As many other artists, I am a natural introvert and art school didn’t prepare me for being a successful entrepreneur and marketing myself on the internet. I decided It was time to take matters into my own hands. I had to educate myself and learn how to be an independent artist and mom.
I am no longer scared off by the idea of failure, and I am not longer paralyzed by fear. Every day I take action–inching closer to goals and dreams of building a successful art business. Finding the reason why I made my art was the biggest “ah-ha” moment for me. It has helped me find my voice, get clearer on my core principles and be honest with myself.
I decided I needed to commit to expressing myself, my voice and my art. The first thing I changed was making regular studio hours and showing up every day in my cold dark basement studio, whether I was feeling creative or not. I started taking mixed media classes online to just get myself out of my perfection head. I gave myself permission to fail, to be vulnerable, to play and to have fun. This allowed me to make ugly art without reservation–so good for the soul.
I’ve learned to step back and recognize my patterns to make it easier for me to create or be in the creative zone. I’ve learned that I need lots and lots of alone time to be creative. I‘ve learned I am a better mother when I am making art and using my gifts every day.
Carrie: How do you know when an artwork is finished?
This is a tough one to answer. I’d have to say a painting never is really finished. For me it feels more resolved. With each painting, I try to be present with my emotions and feelings, hopefully adding that energy into my brushstrokes.
Throughout the painting process, I am constantly checking the elements and principles of design such as rhythm/movement, value, color, pattern, perspective, and proportion. When I feel that I have resolved most of the design challenges and techniques, this is usually my stopping point.
Each painting teaches me something new and helps me evolve and refine my style and technique. Each painting also teaches me what more I need to learn and apply to the next painting, this is why I love being an artist.
Carrie: What is one creative resource you can’t live without?
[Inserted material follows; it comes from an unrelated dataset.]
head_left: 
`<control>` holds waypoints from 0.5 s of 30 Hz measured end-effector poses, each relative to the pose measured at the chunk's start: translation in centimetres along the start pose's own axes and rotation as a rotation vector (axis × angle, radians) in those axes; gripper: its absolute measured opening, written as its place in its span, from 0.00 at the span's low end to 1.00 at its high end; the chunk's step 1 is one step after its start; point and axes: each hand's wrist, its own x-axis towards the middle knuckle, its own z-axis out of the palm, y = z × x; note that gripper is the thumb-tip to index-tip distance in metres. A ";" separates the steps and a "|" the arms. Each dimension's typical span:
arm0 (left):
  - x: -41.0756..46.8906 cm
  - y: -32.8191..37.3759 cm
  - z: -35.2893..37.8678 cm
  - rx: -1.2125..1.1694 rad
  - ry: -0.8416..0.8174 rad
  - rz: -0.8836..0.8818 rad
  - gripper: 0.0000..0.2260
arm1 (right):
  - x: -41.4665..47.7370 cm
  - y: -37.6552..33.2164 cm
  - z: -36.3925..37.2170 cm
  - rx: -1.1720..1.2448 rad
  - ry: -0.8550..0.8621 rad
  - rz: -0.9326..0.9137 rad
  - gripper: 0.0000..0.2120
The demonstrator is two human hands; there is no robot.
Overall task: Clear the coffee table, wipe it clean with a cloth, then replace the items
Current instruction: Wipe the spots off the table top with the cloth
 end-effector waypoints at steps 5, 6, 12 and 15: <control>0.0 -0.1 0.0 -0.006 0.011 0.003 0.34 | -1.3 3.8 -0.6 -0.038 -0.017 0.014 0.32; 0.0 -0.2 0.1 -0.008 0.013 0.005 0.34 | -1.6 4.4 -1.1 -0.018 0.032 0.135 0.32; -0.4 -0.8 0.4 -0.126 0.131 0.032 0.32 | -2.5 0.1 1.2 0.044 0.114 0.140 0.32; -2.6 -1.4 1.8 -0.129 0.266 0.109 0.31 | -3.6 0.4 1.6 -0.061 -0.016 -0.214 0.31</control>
I would have to say making the mental and emotional space to create is the creative resource I can’t live without. Ideally, I need to get enough sleep the night before, exercise in the morning and eat something healthy before I head to my studio. If I am able to this, then I have a clearer head and I am ready to work. The most valuable resource is making the space for creativity in our busy lives.
Carrie: Who/what inspires you?
I am inspired by these talented Contemporary Indigenous artists: Christi Belcourt, Kevin Red Star, Ben Pease, John Isaiah Pepion, and Wendy Red Star, just to name a few. I am inspired by all the strong,resilient women in my family and community. I am inspired by watching other independent artists and entrepreneurs build the life they dreamed of, because it makes me believe I can do it, too.
Carrie: What does the word artist mean to you?
Artist has two meanings for me. The first is someone who is talented or creative and uses art to express themselves. The second meaning is someone who is a professional artist making a living as an artist and entrepreneur.